We die horribly and painfully, you go to hell and I spend eternity in the arms of baby Jesus.

Gunn ,'Not Fade Away'


The Great Write Way, Act Three: Where's the gun?

A place for Buffistas to discuss, beta and otherwise deal and dish on their non-fan fiction projects.


Beverly - May 12, 2008 10:53:42 pm PDT #139 of 6681
Days shrink and grow cold, sunlight through leaves is my song. Winter is long.

Oh funny, Wolfram. I took the same left turn off the prompt.

I'd love to see amych drabble on this topic.
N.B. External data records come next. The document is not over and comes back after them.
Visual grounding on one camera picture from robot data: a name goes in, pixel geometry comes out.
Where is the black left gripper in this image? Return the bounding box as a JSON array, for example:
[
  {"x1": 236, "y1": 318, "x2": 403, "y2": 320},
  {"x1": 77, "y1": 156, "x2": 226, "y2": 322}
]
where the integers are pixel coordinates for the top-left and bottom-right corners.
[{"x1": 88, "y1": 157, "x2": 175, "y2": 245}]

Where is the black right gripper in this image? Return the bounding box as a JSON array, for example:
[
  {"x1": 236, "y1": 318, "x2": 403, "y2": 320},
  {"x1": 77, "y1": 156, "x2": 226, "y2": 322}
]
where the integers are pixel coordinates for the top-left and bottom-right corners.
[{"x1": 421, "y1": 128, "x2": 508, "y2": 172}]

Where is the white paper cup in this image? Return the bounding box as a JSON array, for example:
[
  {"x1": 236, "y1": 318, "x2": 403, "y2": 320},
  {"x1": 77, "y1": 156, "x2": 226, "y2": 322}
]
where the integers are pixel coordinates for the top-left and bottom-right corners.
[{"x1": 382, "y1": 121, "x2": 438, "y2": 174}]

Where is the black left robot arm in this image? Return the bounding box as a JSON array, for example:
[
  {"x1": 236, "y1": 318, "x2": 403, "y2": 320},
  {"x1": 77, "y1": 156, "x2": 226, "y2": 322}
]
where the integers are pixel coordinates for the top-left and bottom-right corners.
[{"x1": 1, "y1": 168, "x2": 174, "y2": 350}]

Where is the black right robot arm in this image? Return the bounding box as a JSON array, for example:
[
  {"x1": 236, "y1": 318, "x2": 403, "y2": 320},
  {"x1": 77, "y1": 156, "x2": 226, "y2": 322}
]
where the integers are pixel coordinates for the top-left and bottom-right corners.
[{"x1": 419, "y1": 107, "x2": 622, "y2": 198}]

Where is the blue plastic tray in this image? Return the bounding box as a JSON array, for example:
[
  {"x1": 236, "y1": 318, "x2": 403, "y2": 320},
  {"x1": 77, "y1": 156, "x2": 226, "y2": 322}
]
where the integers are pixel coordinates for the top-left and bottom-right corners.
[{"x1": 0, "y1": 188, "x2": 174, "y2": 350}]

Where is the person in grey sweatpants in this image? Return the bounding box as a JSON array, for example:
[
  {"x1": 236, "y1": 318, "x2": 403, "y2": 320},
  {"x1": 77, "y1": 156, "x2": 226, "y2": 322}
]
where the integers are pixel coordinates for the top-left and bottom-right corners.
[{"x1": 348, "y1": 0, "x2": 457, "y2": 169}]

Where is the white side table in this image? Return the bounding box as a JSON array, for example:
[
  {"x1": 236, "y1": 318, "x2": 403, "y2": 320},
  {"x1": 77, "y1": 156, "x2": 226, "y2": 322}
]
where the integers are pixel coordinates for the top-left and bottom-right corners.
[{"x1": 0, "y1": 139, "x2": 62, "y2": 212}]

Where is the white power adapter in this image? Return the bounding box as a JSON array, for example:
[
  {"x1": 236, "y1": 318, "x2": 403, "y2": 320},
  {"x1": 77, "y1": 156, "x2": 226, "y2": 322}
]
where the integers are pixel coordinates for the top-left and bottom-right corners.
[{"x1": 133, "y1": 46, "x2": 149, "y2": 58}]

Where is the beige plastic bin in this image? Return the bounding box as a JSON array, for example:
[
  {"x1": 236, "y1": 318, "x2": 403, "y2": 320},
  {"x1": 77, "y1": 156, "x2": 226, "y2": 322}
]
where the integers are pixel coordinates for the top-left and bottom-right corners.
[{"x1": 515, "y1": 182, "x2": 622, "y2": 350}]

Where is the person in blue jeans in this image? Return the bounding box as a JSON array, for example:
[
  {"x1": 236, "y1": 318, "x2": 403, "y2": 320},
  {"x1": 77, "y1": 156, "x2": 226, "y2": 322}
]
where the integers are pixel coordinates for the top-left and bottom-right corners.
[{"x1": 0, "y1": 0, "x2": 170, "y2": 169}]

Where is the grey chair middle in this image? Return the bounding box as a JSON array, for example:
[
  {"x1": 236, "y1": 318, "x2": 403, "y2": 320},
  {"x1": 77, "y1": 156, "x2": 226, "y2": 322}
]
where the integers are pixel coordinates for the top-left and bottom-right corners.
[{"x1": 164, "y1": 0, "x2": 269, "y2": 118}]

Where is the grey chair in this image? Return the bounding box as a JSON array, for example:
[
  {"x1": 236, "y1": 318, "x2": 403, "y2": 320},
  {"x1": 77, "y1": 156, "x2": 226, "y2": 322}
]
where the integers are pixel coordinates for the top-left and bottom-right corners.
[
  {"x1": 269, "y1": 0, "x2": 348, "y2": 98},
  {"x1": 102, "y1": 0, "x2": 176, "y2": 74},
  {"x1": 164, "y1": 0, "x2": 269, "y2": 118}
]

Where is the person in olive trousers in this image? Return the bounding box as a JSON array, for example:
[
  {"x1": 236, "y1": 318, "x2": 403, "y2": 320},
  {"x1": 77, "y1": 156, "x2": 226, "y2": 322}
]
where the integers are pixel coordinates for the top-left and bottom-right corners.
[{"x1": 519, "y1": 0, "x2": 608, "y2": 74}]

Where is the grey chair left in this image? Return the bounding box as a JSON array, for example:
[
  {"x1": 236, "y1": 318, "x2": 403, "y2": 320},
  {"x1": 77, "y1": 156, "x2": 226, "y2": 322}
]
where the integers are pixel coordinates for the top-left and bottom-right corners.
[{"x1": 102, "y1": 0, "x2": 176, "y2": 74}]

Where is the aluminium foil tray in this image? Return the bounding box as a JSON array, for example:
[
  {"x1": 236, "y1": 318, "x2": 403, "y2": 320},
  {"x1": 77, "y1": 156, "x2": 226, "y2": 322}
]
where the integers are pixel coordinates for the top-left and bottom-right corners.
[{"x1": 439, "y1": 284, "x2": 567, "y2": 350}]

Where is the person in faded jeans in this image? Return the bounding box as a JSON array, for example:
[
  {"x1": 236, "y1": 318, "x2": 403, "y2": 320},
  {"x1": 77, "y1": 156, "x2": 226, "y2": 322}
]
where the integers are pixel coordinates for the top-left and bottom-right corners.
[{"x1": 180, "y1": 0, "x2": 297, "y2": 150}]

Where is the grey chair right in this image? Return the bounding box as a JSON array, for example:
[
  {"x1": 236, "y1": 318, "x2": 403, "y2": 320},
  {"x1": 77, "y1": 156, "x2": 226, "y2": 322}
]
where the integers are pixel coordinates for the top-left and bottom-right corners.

Anything I try to come up with that has to do with fences just comes out sounding like Desperado.


Wolfram - May 14, 2008 2:18:35 pm PDT #140 of 6681
Visilurking

I think this one is a true drabble. (I finally looked up what that means.)

Security

He climbed over his snoring brother and off the bed. In the corner of the dirt floor, he found the stashed condom.

Standing on the clothes-filled trunk, he nudged open the creaky window and climbed through. His bare feet found purchase on the scratchy, uneven stones, and he landed, heavily, on the gravel road.

The narrow chain-linked section of the endless wall had not been replaced by cement. She smiled, her young fingers poking through the metal latticework to touch him.

It was wonderfully awkward, and she cried. “Shalom,” she whispered. “Salaam,” he replied, but she was already gone.


SailAweigh - May 14, 2008 3:11:25 pm PDT #141 of 6681
Nana korobi, ya oki. (Fall down seven times, stand up eight.) ~Yuzuru Hanyu/Japanese proverb

Oh, that is awesome, Wolfram! Isn't it wonderful fitting so much into so little?


Wolfram - May 14, 2008 3:21:29 pm PDT #142 of 6681
Visilurking

Thanks Sail, and it's totally wonderful. I had to slash mercilessly at my first draft (168 words) to cut in down to what you see, but it just seems tighter now.


SailAweigh - May 14, 2008 3:24:10 pm PDT #143 of 6681
Nana korobi, ya oki. (Fall down seven times, stand up eight.) ~Yuzuru Hanyu/Japanese proverb

Exactly. I could not write at all if I didn't have artificially imposed boudaries. My writing tends to wander all over the place and then kind of peter out having gone absolutely nowhere. With drabbles, it forces me to really see the words I'm using and how to use them to the most effect.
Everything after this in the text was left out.